While designing the new availability model I created a table called availability_decisions
, which felt a little strange at the time, since it was simply the persistence of calculations on the availability_events
table. However, since then I've looked for other people talking about intermediate results and have come across:
David Reed commented to me that one of the good properties of a spreadsheet (leading to its wide acceptance) is that you usually set things up so that you can see the intermediate results of calculations. Rather than have one long formula in a cell, you use several cells, each with simpler formulas referring to some other cells. This makes testing and debugging much easier. (#)
Big, complex MapReduce workflows use files to checkpoint and share their intermediate results. Big, complex SQL processing pipelines create lots and lots of intermediate or temporary tables. This just applies the pattern with an abstraction that is suitable for data in motion, namely a log (#)
Show the process and algorithms of the automation by revealing intermediate results in a way that is comprehensible to the operators. (#)
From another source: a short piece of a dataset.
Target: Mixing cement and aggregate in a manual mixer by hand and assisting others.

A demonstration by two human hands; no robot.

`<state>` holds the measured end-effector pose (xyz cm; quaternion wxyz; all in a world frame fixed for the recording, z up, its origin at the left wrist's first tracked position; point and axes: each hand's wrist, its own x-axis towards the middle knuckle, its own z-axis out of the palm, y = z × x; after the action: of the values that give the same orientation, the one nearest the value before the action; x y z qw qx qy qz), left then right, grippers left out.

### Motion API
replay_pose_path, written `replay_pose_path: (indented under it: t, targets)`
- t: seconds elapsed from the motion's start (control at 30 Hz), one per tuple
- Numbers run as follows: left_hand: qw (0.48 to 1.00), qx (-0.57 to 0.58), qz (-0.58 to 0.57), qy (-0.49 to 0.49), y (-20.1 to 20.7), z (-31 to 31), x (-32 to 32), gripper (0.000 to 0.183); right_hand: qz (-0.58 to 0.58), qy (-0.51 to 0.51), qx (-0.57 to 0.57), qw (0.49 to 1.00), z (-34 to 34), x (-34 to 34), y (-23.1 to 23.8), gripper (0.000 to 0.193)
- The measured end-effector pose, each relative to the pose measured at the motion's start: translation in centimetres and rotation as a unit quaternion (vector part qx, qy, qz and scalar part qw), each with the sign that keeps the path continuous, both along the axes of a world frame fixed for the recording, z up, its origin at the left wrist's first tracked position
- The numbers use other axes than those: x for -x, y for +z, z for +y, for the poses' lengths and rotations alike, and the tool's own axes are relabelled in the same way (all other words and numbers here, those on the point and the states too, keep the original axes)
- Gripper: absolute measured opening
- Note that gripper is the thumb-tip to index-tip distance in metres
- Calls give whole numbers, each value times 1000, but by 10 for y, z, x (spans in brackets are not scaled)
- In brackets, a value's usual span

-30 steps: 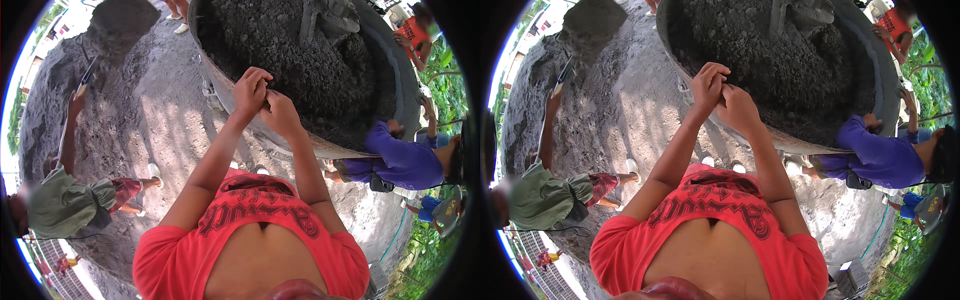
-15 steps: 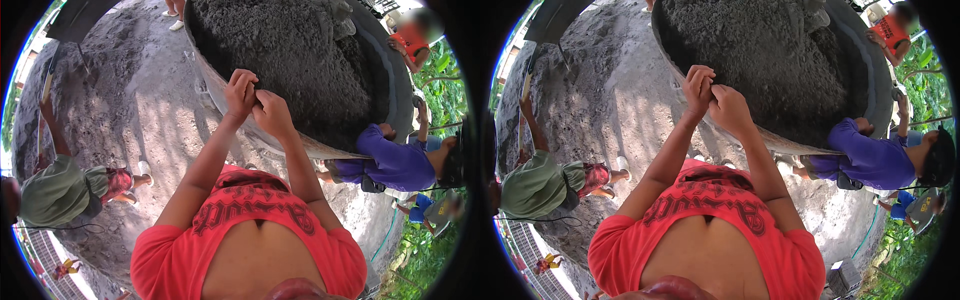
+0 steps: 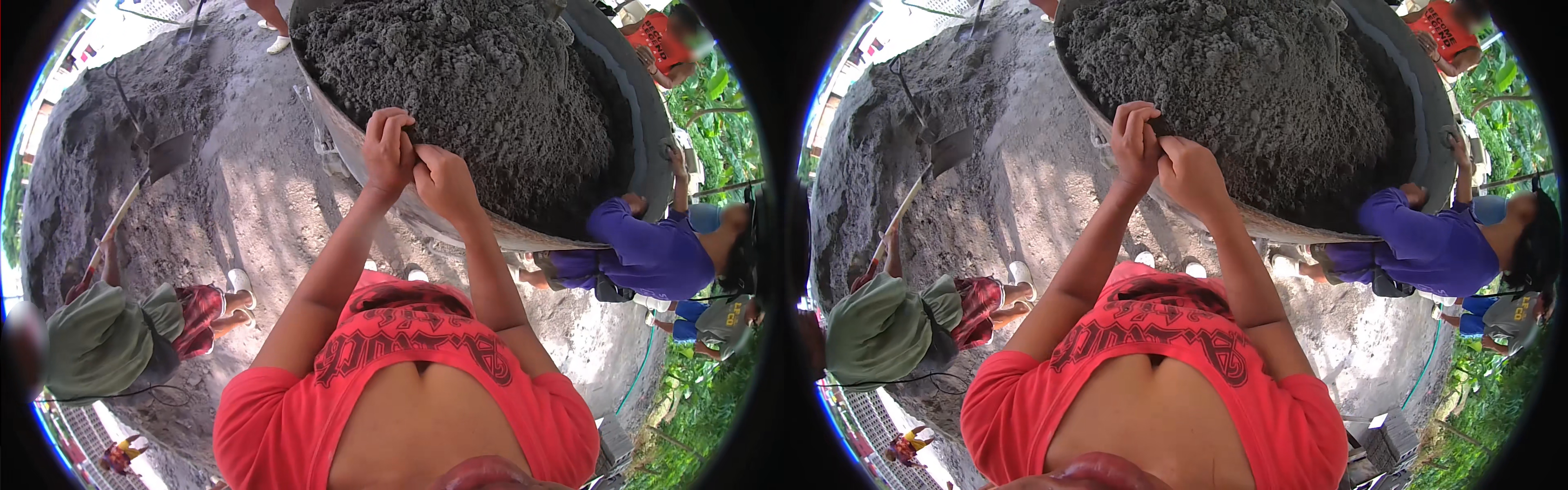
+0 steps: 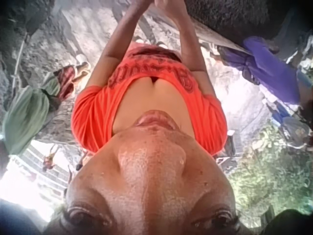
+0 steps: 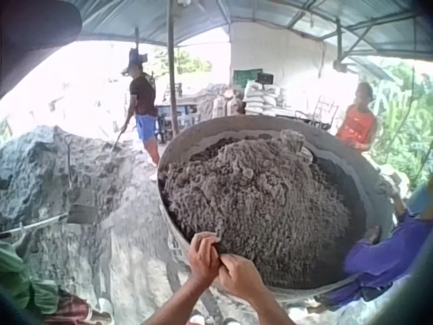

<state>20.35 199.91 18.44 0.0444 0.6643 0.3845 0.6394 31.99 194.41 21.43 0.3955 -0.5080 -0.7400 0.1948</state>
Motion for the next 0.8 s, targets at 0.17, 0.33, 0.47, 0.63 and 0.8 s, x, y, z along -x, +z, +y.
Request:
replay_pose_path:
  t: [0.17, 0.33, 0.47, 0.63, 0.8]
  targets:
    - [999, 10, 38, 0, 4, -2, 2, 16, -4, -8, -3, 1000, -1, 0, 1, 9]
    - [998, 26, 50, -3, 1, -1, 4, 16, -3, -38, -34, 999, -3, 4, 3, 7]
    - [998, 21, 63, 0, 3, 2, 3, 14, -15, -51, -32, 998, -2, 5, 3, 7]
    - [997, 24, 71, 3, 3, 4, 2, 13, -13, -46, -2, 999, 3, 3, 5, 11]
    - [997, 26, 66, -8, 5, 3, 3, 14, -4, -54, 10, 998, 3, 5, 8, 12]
Page 104. Immutable intermediate results. "As you can see, one of the keys to pipe diagrams is that fields are immutable once created. One obvious optimization that you can make is to discard fields as soon as they're no longer needed (preventing unnecessary serialization and network I/O)" (#)
CTEs seem a little like intermediate results that are automatically cleaned up. Unlike views (and more like temporary tables), they are optimization gates, and must be fully calculated before being used. However, that full calculation is automatic as part of the query.